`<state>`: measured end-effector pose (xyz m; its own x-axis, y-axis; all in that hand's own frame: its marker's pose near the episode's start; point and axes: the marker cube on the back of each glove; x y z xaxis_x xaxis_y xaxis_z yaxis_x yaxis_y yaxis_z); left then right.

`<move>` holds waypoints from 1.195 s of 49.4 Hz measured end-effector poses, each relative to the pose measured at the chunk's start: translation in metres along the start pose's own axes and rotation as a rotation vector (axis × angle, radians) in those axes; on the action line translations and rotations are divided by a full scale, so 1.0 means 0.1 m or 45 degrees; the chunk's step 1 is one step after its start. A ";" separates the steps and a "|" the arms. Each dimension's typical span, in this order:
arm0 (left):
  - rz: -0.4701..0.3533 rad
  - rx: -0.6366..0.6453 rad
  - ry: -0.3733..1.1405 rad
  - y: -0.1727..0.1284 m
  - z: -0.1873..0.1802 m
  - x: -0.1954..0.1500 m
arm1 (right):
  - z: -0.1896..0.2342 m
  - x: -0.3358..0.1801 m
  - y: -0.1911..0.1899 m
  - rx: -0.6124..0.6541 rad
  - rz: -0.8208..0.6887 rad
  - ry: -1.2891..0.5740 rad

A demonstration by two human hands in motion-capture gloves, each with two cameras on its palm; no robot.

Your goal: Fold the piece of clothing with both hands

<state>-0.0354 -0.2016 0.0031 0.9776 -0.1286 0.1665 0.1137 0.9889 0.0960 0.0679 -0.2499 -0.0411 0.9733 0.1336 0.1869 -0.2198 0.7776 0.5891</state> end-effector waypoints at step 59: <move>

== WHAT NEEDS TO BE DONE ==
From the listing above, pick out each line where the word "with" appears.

== ANSWER SPACE ==
A demonstration by two human hands in motion-capture gloves, each with two cameras on its palm; no robot.
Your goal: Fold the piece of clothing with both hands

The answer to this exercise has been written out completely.